(EXERCISE DESCRIPTION): Should the word "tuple" occur in a line of the records, copy that line.

* * * * * * * * *

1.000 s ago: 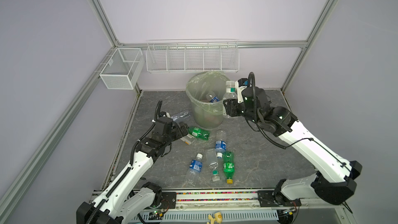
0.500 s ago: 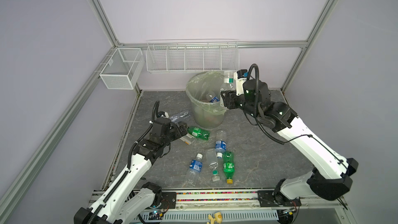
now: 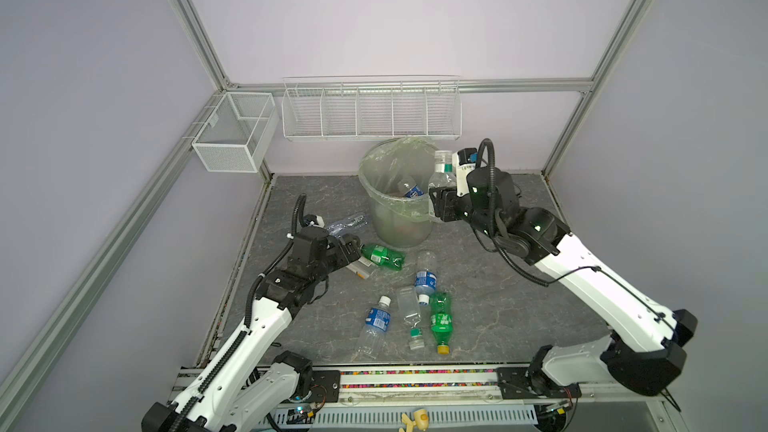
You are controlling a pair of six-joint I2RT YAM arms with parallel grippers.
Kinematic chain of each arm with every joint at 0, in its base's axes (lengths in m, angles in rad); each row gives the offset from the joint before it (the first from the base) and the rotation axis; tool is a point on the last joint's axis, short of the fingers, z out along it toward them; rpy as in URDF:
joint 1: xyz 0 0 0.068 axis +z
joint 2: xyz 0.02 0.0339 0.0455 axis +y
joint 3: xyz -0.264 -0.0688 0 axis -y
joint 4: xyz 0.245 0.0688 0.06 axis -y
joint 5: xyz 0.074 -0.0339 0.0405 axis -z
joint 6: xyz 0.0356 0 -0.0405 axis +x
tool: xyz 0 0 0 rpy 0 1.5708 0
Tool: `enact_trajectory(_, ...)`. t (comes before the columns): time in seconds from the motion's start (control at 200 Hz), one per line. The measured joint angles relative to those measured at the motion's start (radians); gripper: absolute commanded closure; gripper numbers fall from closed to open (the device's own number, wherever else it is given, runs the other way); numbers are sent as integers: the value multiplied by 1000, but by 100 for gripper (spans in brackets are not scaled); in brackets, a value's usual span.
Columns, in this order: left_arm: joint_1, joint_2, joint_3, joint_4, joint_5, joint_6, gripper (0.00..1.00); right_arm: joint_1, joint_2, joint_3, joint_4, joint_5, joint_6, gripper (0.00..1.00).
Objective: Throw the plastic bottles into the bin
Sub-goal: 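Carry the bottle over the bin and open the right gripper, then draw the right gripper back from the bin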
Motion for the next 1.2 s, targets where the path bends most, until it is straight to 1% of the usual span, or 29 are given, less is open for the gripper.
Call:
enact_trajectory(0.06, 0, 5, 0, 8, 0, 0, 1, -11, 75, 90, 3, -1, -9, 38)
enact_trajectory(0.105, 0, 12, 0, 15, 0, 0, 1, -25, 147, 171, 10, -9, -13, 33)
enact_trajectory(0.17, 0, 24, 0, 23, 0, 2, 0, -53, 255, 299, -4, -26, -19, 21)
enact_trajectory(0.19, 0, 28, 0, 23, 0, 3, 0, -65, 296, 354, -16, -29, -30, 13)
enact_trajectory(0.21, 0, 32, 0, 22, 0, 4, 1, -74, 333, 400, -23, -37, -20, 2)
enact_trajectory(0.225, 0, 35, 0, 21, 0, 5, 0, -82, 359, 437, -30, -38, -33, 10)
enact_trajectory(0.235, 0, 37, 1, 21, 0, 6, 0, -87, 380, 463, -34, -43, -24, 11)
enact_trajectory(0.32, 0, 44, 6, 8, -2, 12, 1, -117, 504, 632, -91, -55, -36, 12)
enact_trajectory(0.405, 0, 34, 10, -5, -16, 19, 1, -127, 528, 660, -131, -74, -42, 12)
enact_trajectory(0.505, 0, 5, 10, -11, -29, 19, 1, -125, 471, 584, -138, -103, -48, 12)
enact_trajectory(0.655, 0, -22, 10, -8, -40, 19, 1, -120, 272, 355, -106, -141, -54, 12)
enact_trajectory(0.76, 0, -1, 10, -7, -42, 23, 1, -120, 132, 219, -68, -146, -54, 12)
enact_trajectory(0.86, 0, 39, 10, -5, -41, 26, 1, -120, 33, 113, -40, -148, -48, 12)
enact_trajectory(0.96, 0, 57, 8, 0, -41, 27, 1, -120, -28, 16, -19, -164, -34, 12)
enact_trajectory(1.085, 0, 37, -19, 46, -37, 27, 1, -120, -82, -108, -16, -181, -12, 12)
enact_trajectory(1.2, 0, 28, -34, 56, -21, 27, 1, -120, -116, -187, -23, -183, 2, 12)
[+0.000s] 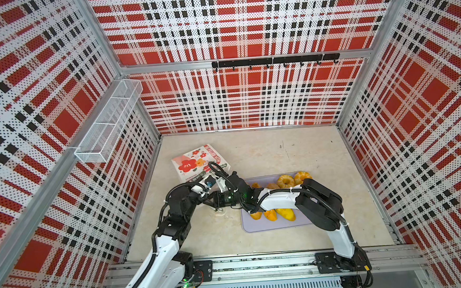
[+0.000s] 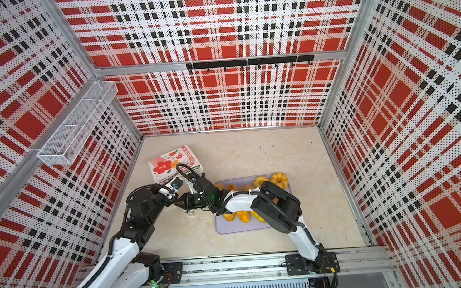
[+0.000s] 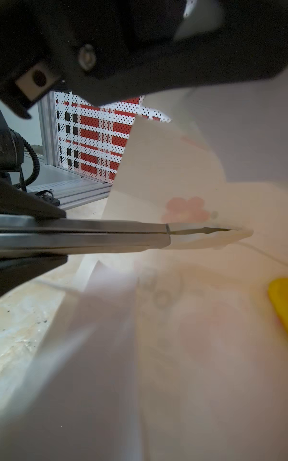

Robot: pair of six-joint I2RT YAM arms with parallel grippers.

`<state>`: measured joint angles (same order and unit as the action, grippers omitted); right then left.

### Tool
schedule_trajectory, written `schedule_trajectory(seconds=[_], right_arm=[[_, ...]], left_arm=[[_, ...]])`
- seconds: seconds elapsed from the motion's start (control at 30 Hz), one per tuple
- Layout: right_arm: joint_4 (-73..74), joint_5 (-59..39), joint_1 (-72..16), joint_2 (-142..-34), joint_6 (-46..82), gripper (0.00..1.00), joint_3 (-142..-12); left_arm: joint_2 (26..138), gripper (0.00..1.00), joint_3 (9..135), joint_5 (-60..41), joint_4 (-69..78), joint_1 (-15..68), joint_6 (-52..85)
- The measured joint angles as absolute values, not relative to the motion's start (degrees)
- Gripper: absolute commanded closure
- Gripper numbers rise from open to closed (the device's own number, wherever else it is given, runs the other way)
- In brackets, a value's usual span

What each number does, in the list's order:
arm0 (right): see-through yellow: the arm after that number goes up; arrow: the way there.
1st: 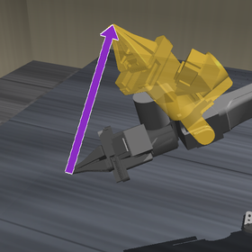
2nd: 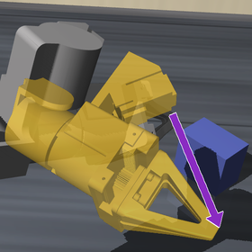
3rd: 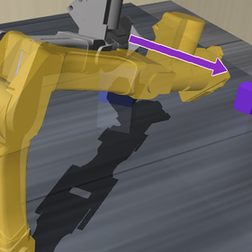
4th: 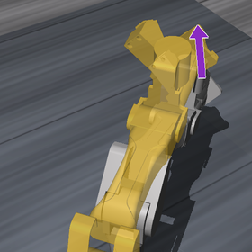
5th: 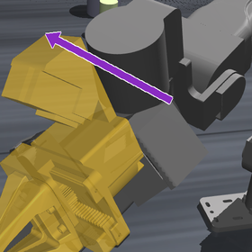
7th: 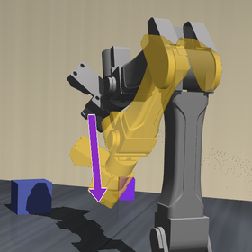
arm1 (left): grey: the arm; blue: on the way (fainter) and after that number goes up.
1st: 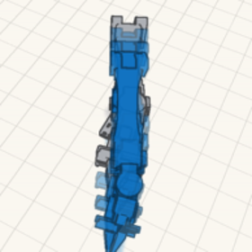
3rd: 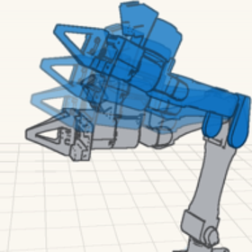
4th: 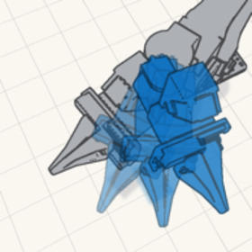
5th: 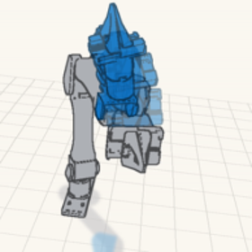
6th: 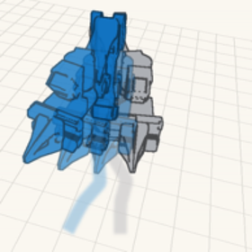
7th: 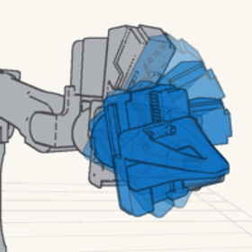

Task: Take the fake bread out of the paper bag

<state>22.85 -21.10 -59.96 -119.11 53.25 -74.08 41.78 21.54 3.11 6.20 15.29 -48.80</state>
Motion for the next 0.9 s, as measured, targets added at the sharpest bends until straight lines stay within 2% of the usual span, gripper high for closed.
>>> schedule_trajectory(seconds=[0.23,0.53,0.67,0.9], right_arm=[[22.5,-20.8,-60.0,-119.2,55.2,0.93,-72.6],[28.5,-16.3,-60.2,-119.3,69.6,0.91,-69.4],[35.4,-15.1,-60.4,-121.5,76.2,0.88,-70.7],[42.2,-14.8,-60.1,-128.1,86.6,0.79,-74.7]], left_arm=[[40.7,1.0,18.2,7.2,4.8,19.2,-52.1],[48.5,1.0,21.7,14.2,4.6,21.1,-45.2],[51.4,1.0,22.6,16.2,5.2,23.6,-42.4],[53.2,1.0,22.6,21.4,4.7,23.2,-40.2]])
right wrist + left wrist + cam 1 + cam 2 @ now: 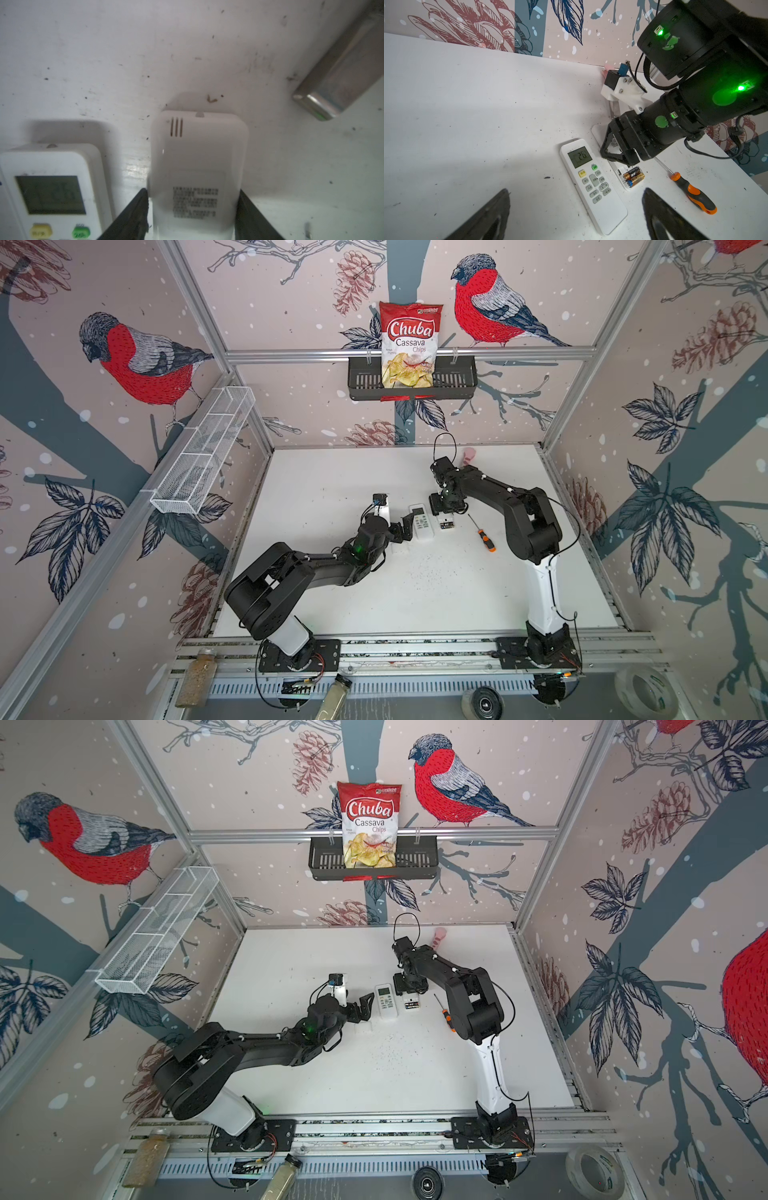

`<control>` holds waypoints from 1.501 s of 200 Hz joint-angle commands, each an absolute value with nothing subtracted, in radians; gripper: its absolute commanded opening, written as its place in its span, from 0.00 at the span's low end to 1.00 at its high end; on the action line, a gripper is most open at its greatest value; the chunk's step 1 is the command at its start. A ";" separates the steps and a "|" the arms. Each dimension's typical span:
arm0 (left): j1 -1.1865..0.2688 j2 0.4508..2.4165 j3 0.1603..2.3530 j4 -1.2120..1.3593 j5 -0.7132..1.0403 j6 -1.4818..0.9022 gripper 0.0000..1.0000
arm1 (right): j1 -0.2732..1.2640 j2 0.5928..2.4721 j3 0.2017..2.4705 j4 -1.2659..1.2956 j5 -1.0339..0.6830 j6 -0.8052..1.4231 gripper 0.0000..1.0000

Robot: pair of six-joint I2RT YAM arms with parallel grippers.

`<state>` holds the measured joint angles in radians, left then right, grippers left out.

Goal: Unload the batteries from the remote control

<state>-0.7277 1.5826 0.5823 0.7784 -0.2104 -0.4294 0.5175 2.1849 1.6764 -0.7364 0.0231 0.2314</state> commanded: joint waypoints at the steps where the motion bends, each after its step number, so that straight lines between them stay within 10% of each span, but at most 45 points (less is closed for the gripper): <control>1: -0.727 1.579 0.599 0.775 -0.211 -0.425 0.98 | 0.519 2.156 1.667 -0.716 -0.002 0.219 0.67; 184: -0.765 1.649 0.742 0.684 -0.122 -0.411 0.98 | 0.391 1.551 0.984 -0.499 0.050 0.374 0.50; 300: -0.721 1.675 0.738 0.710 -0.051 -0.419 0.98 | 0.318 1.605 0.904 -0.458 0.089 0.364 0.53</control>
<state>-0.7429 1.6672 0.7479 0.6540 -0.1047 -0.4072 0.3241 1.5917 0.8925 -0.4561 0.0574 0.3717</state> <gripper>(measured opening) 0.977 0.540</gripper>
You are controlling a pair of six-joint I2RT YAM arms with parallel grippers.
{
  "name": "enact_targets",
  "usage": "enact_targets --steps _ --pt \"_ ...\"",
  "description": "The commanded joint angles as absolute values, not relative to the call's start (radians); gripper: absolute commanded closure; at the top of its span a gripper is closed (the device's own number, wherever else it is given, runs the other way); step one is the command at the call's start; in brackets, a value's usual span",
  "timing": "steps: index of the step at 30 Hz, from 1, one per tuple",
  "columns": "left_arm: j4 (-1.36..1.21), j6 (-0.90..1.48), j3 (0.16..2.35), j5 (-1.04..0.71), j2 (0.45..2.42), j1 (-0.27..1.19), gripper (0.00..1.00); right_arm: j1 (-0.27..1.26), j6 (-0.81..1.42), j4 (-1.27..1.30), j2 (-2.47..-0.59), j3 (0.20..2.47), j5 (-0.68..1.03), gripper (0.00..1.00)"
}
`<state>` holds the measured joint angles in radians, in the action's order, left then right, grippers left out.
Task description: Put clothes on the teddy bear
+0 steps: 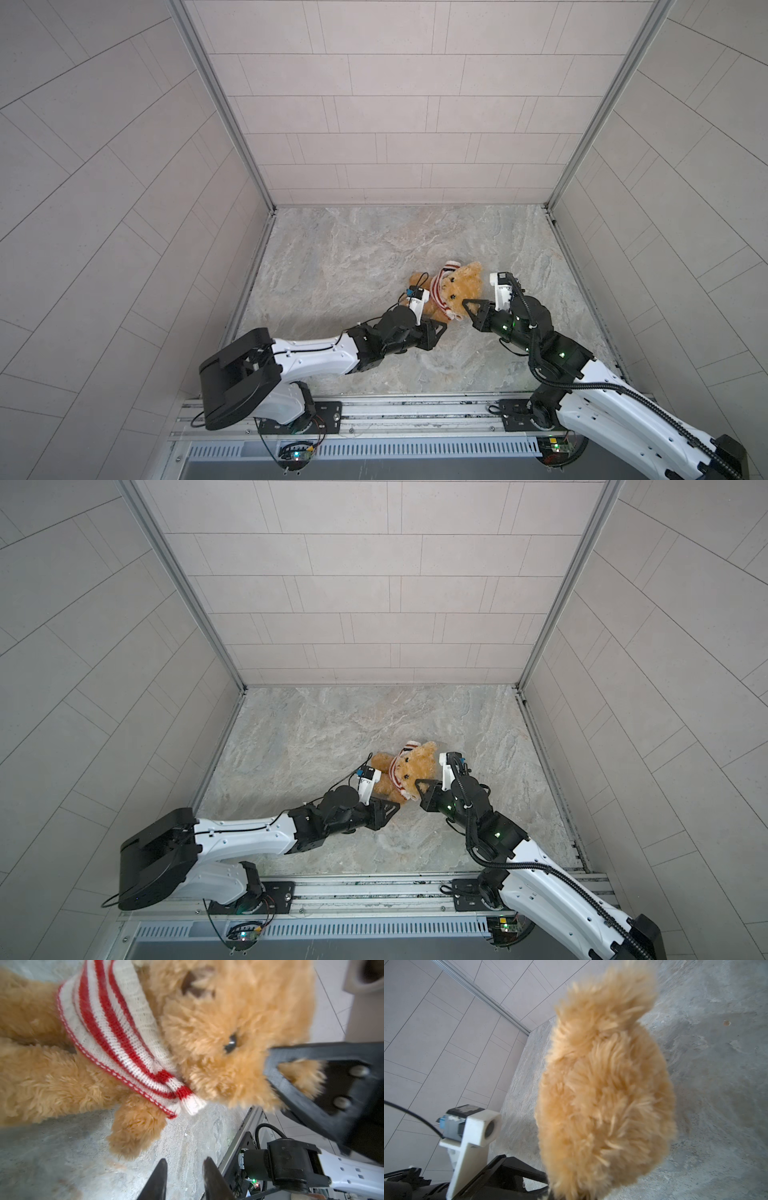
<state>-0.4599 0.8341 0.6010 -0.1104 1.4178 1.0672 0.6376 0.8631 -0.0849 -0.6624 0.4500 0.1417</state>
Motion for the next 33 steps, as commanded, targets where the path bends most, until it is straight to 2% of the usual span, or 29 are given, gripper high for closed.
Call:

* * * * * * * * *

(WRITTEN SOLUTION):
- seconds: seconds elapsed from the motion's start (control at 30 Hz), one per tuple
  "timing": "steps: index of the step at 30 Hz, from 1, one per tuple",

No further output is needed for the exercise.